Invented by Nathan Christopher Maier
The market for sterile environments to enable additive manufacturing is rapidly growing as more industries adopt 3D printing technology for their production processes. The medical and pharmaceutical industries, in particular, require strict sterile environments to ensure the safety and efficacy of their products.
In the medical industry, 3D printing has been used to create custom implants, prosthetics, and surgical tools. These products require a sterile environment to prevent contamination and ensure patient safety. The demand for sterile environments in medical 3D printing is expected to increase as the technology advances and becomes more widely adopted.
The pharmaceutical industry also requires sterile environments for 3D printing. Additive manufacturing has the potential to revolutionize drug manufacturing by allowing for the creation of personalized medications and more efficient drug delivery systems. However, the production of pharmaceuticals requires a sterile environment to prevent contamination and ensure the quality of the final product.

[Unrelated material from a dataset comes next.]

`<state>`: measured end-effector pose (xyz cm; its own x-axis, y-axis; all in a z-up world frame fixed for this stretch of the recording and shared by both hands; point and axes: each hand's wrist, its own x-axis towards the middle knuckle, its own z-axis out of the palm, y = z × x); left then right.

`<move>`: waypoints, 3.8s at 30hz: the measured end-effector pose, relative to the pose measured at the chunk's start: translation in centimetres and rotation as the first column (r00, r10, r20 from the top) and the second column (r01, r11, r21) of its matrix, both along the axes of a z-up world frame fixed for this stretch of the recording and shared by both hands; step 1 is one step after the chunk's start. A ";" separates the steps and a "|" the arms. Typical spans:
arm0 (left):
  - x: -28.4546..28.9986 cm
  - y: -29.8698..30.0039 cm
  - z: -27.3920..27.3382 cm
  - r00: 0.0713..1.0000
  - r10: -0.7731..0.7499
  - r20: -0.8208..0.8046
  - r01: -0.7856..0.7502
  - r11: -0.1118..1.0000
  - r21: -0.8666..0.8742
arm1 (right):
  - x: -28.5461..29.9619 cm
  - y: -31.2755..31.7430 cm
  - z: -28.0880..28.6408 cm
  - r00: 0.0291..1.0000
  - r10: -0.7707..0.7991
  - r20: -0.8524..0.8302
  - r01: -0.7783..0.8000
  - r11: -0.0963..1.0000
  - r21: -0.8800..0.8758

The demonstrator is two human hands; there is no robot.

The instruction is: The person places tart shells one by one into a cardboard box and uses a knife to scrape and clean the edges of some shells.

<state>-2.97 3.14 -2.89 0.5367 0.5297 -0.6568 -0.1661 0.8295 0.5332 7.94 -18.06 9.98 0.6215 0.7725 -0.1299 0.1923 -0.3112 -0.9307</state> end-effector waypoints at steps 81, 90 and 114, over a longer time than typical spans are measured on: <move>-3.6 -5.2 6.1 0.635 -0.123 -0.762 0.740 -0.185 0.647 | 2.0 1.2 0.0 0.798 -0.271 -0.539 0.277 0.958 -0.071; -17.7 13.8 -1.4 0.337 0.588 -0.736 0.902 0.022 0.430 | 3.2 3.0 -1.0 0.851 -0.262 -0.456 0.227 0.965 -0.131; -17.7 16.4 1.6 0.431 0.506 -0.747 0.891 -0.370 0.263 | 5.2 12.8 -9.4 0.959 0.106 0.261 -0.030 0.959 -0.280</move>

Other industries, such as aerospace and automotive, also require sterile environments for 3D printing. The aerospace industry uses 3D printing to create lightweight and complex parts for aircraft and spacecraft. These parts must be produced in a sterile environment to ensure their safety and reliability. The automotive industry uses 3D printing for prototyping and production of parts, which also require a sterile environment to prevent contamination and ensure quality.
The market for sterile environments to enable additive manufacturing is expected to grow significantly in the coming years. According to a report by MarketsandMarkets, the global market for cleanroom technology, which includes sterile environments for 3D printing, is projected to reach $7.9 billion by 2025.

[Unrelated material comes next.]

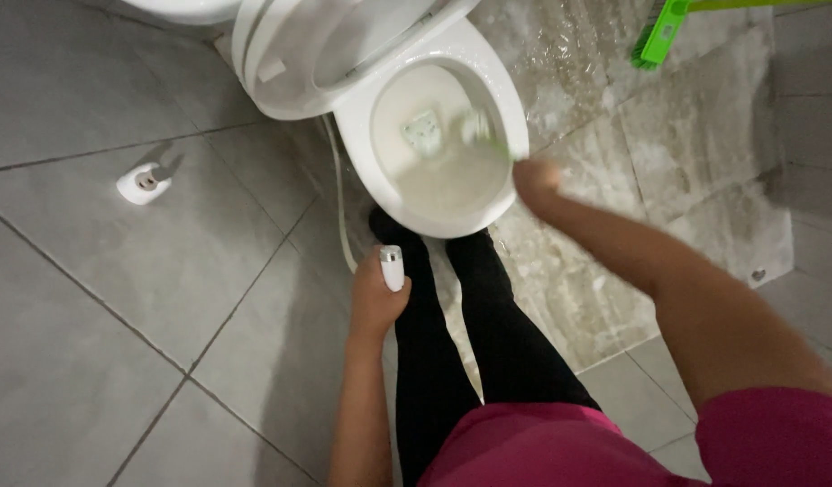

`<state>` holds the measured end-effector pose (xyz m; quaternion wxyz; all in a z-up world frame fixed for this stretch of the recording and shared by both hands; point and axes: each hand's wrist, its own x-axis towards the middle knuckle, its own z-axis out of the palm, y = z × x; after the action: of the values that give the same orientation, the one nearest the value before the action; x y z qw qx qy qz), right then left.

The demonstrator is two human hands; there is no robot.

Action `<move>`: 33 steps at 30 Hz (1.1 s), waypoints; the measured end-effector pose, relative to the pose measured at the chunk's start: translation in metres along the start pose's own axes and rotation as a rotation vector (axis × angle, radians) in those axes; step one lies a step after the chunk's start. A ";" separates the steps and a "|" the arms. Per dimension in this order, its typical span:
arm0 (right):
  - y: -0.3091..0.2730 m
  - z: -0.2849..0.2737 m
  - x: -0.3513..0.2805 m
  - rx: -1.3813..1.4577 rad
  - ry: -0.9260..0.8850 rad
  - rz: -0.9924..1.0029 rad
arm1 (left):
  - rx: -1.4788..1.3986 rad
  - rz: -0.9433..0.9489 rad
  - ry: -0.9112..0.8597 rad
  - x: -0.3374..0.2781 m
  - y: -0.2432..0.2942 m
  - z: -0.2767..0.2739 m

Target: The person mops the tiled bathroom floor with a green squeegee. They then pour a liquid from a plastic bottle into the toilet bowl, lift the lid, and scrub the inside of the bowl with a green toilet brush while rinsing with a handheld bidet sprayer.

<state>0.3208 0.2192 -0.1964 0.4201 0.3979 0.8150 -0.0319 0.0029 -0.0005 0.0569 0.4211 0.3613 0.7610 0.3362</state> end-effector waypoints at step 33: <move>-0.047 0.038 -0.004 0.310 -0.129 -0.138 | 0.015 -0.029 0.008 0.013 0.001 0.004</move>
<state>0.3156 0.1702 -0.2309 0.4020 0.3983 0.7970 -0.2112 0.0015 0.0116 0.0512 0.4201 0.3520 0.7704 0.3258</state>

Companies that provide sterile environments for additive manufacturing are already seeing increased demand for their services. For example, Protolabs, a leading provider of 3D printing services, recently opened a new facility in Brooklyn that includes a cleanroom for medical device manufacturing.
In conclusion, the market for sterile environments to enable additive manufacturing is growing as more industries adopt 3D printing technology for their production processes. The demand for sterile environments is particularly high in the medical and pharmaceutical industries, but is also present in aerospace, automotive, and other industries. As the technology advances and becomes more widely adopted, the market for sterile environments is expected to continue to grow.
The Nathan Christopher Maier invention works as follows
A sterile manufacturing environment can be used in sterile additive manufacturing, where one lamella is built on top of another until the object is complete. The major chamber is large enough to hold the manufactured object. It has sterile sidewalls with pleated sidewalls, and a sterile lid that closes with flap valves. Similar valves are found in the minor chamber above the major chamber. The valves block air and particles from entering the major chamber. This is where material deposition nozzles are located. They make layer-by-layer deposition using XY areawise motion relative to the object, as well as Z vertical motion with the major room expanding as the object forms.
Background for Sterile environment to enable additive manufacturing
Due to the increasing popularity of additive manufacturing and technological advances in the field, it is crucial to create a sterile and disposable chamber for 3D printing. Individuals, doctors, and manufacturing professionals will increasingly use 3D printing systems. This means that they will need to be able to print many types of materials in a sterile chamber that can be quickly and easily exchangeable to enable printing of different materials. The New York Times Jan. 27, 2015 article titled “The Operation Before and After the Operation?”, p. D6, discusses the need for anatomical models to aid in medicine and the possibility of using 3D printed models.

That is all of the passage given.